National Eating Disorders Awareness Week is February 26th-March 4th. For the month of February, I will be posting weekly on the different types of eating disorders and where to get help. To start, let's take a look at Binge Eating Disorder....
When people think about eating disorders, they typically don’t think about somebody struggling with out of control binging. In fact, the American Psychiatric Association did not give Binge Eating Disorder (BED) its own unique diagnosis code until 2013. What most people don’t realize is that Binge Eating Disorder is the most common of all the eating disorder diagnosis and close to 3 million people in the US suffer from BED.
So, if BED is so common, why is it often missed by healthcare providers? One contributing factor is that a large percentage of those who struggle with BED also struggle with obesity and feelings of shame related to their weight. Think about all the medical conditions related to weight gain and obesity and how this is often addressed with medical providers. The conversation typically focuses on reducing caloric intake, making healthier food choices and the need to lose weight.
If you struggle with BED, this simple diet prescription does not work. The intervention is not to just “make better food choices”. In fact, this can sometimes intensify the binging episodes and lead to increased feelings of shame, guilt, distress and hopelessness. I’ve had many clients who have tried to rid their kitchen of all the foods they perceive to be unhealthy only to find themselves binging on whatever is left. Or, they find themselves making impulsive runs to the grocery store or a drive through restaurant.

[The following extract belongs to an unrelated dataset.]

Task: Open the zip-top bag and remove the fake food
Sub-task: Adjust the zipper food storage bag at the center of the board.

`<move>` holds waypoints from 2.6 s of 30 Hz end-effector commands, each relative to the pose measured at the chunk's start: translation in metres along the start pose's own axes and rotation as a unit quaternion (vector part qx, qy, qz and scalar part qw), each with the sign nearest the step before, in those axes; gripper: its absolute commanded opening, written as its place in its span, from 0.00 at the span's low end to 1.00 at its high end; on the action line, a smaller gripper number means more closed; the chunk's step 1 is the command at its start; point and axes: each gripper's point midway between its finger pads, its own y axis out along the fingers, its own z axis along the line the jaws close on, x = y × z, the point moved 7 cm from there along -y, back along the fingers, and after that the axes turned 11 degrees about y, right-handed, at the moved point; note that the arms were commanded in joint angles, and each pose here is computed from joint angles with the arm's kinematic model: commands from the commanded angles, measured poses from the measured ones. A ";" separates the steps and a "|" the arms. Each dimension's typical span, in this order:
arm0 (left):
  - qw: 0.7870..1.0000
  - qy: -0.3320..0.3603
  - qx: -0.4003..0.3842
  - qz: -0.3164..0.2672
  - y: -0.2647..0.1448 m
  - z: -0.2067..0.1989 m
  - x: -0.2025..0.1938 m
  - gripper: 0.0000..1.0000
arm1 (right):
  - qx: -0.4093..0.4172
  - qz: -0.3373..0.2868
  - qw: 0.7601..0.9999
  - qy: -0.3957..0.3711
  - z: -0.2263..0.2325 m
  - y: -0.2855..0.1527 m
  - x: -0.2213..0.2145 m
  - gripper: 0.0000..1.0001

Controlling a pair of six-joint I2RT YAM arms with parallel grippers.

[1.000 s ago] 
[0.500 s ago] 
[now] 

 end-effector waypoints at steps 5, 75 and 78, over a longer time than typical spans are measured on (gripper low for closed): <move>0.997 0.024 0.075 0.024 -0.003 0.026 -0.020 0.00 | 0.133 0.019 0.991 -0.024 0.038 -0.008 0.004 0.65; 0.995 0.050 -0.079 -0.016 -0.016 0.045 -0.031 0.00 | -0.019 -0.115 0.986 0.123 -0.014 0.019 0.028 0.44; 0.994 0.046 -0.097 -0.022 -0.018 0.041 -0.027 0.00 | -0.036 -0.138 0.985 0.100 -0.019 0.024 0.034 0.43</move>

When your medical provider says “you need to change your diet” or “you’re not losing the weight I need you need to lose”, it’s hard for someone with BED to tell them that you understand this, but the eating feels out of control. Over time this feeling of failure and frustration can lead to avoidance of future medical appointments and some medical conditions can become life threatening.
What are the symptoms of BED?
Eating a large amount of food, often in a very short period of time.
Eating beyond the sensation of fullness, often to the point of feeling uncomfortably full.
Feeling shame and frustration about eating. This can lead to primarily binging when alone or in secret.
Episodes of binging become recurrent.
Significant emotional distress related to the binge episodes.
Absence of compensatory behaviors like purging or fasting after a binge episode.
For more information on the prevalence of BED and symptoms, check out these facts from the National Eating Disorders Association:
What do you do if you or someone you love may be struggling with BED?
Talk to your medical provider about the binge episodes. Explain the symptoms and be honest. Most times, this will lead to a change in the medical plan that involves also treating the BED symptoms both in the office and referral to an eating disorder specialist. It’s a hard topic to bring up, but helping your medical provider really understand what is going on with your eating will allow them to better support you. Remember, your medical provider can’t treat what you don’t tell them!
The most important thing to remember is that BED is treatable. Getting an appropriate diagnosis can be incredibly freeing. It allows one to work on letting go of the guilt and shame associated with the eating behaviors while simultaneously working on recovery and improved health. Freedom from suffering from an eating disorder is always worth it!